• _Exercise objective_: Once you find a line containing the word "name" in the entries below, copy it.

[Stored entries]
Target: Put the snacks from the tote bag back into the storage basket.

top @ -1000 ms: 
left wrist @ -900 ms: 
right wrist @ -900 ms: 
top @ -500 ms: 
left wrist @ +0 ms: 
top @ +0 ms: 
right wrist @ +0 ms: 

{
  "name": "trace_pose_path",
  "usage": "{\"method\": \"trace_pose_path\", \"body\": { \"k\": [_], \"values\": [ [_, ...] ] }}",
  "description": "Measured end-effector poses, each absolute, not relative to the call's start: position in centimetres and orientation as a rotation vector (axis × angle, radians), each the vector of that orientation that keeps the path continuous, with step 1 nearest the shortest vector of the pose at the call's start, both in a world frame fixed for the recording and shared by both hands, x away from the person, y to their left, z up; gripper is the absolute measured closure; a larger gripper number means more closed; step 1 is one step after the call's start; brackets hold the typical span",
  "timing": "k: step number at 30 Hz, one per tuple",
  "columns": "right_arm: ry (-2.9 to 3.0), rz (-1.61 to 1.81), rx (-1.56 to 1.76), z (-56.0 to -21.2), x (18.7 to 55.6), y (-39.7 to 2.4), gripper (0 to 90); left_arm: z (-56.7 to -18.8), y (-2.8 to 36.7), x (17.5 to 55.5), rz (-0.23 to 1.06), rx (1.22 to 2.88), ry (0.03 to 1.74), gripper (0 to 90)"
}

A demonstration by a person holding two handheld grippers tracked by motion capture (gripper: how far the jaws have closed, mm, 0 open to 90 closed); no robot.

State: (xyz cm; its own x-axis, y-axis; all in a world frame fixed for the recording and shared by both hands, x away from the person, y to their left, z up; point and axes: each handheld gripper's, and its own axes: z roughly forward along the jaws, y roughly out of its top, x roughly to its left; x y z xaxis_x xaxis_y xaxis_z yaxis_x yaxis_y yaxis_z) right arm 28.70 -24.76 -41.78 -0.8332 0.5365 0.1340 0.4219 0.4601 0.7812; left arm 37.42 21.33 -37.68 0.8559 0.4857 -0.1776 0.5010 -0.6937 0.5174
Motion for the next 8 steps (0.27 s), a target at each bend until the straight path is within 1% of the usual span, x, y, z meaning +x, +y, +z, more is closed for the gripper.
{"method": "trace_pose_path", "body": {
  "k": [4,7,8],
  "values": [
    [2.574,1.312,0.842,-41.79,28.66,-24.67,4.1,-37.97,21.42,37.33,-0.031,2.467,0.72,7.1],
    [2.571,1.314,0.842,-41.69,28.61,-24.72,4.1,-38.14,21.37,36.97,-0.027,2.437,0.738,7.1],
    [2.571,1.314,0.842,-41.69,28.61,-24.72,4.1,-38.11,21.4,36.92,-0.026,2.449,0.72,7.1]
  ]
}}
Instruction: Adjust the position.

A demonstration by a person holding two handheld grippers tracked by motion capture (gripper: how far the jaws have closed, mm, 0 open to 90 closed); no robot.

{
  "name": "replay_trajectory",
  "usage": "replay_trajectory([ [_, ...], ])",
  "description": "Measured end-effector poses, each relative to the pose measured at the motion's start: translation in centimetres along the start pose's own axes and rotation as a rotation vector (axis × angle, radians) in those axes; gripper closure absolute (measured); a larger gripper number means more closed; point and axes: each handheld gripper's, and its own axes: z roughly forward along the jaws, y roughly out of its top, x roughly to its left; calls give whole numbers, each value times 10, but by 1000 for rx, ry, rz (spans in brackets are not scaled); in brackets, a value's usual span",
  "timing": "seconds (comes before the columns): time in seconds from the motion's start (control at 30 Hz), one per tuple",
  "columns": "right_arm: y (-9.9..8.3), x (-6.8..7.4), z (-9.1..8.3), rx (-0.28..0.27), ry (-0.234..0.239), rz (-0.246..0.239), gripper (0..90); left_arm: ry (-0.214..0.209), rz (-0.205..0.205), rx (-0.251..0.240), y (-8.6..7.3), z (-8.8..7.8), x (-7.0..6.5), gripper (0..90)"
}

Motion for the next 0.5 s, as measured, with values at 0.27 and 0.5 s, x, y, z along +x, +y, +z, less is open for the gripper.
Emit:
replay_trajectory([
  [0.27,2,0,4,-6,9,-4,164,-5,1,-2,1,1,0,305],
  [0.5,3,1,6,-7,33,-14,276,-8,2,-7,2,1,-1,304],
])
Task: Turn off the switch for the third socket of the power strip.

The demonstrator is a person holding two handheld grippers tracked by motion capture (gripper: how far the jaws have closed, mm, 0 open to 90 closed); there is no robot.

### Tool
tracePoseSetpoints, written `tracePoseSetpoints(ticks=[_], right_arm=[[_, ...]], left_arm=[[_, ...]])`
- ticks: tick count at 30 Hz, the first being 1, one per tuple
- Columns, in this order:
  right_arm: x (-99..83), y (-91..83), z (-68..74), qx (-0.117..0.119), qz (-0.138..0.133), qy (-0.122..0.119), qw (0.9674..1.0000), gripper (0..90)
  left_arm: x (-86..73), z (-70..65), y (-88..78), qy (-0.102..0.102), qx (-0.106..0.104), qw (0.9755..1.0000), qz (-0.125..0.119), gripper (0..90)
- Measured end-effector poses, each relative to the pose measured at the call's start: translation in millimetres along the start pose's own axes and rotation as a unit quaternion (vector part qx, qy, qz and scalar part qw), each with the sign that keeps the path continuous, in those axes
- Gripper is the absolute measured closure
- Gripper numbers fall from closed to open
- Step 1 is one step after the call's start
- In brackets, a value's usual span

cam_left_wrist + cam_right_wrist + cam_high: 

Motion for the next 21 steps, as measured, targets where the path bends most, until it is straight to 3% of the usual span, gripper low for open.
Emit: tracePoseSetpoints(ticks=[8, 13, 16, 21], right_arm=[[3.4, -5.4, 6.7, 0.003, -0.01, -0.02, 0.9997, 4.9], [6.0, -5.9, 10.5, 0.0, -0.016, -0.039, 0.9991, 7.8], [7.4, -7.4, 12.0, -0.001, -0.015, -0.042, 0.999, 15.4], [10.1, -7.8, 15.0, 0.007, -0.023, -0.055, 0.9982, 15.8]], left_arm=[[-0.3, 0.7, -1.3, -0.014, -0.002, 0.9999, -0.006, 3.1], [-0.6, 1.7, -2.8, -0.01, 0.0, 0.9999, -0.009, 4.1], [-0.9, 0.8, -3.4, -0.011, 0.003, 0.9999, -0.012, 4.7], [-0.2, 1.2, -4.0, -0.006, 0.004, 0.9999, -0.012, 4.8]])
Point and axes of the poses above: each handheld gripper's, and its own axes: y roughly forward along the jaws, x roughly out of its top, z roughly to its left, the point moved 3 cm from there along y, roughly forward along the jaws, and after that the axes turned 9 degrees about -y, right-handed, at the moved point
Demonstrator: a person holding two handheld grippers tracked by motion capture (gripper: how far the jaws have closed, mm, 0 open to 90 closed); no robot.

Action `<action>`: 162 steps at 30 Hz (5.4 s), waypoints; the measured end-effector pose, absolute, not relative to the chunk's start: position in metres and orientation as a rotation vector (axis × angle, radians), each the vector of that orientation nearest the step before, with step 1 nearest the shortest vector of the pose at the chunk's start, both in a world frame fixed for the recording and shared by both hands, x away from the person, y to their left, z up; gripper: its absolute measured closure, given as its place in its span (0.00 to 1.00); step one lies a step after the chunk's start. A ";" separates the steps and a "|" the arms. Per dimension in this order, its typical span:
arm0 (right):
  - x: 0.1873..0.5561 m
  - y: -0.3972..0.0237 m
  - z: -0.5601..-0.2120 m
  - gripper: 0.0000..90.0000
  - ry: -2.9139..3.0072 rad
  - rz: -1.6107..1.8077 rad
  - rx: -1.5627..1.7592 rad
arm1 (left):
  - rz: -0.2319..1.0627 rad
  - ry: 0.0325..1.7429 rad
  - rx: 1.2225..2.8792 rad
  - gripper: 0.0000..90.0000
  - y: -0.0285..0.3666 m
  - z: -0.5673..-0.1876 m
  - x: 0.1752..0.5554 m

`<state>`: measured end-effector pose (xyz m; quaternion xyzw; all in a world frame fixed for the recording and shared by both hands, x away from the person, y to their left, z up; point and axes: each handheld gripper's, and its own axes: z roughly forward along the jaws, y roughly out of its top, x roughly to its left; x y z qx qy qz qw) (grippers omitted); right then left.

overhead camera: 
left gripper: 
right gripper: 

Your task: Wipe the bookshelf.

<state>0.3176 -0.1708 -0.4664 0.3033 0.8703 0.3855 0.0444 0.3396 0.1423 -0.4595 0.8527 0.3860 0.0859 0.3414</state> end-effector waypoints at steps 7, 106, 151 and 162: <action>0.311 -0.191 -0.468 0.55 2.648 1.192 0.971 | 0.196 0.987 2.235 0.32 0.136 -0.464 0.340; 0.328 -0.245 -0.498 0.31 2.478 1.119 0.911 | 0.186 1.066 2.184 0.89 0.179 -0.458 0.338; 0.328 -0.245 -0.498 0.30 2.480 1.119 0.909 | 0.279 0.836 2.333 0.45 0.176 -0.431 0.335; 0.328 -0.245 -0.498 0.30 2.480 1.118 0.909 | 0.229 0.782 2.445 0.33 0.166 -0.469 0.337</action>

• _Solution for this exercise_:
  "name": "trace_pose_path",
  "name": "replay_trajectory",

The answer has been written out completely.